I didn’t answer right away. I needed a bit more time on that one.

He was starting to ask the questions that I’d never bothered asking myself. And it wasn’t until now that I realized they needed to be asked.

“I... felt safe physically, but maybe not emotionally? I— I don’t know. I just remember that I hated being there during all that. I never wanted to be home.”

“And did you ever have the chance to leave when you needed to?”

My eyes were glossing over, tears filling the brims, but I didn’t want to let them loose. “I went to Matt’s pretty often.”

“Matt? Your current Matt?”

“Yes.”

Craig glowed. “You’ve known each other a long time then?”

“Yes,” I smiled faintly.

“That’s lovely. So, I’m assuming he’s been a good support system for you throughout the years?”

“He has.”

“And what about the rest of your family? Was there anyone else that was a good support system?”

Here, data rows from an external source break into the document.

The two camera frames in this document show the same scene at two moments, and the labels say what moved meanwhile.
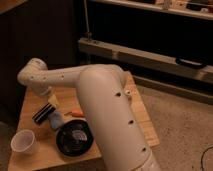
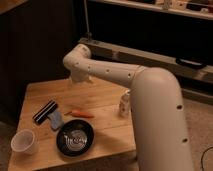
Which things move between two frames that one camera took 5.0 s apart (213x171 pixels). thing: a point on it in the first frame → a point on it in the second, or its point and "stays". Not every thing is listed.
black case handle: (191, 63) stays
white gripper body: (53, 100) → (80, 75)
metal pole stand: (88, 34) stays
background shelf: (195, 8) stays
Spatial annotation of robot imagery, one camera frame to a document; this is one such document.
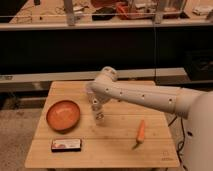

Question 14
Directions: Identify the small clear plastic bottle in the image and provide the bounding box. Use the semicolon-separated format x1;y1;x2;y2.
95;111;104;125

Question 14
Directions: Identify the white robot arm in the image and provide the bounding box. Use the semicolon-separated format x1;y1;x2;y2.
87;66;213;171

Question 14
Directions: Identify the orange bowl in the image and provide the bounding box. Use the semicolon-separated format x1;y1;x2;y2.
46;100;80;131

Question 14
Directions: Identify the black and white box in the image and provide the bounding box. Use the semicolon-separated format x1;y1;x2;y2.
51;139;82;152

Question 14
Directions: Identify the wooden table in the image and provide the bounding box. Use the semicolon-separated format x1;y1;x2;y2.
25;81;179;168

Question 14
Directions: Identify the orange carrot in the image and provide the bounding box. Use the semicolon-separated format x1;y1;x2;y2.
132;120;145;149

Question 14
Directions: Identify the black cable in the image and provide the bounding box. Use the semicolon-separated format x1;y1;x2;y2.
168;114;188;171

My mind went blank. There wasn’t one single person or moment that I could think of besides Matt. He was the only emotional rock that I really had. Lo and I had gone through all that hell together, but other than experiencing it side by side, I didn’t feel like we’d helped each other through it.

“No, uh...” I stumbled, wrestling my gaze away.

The framed photo seemed like a safer place to look, a happier place.

Judging by the looks on Craig’s and his partner’s faces, there was nothing between them besides love and safety.

The feelings radiated over to me, reminding me that it was okay to speak freely here.

“My parents never really spoke with us directly about anything going on, and my sister and I kind of drifted apart throughout it.”

Nodding along, Craig sensed my uneasiness, but I was determined to power through.

He asked, “Do you feel comfortable enough to dive a bit deeper into this today?”

“Yeah,” I gulped. “Yeah, let’s do it.”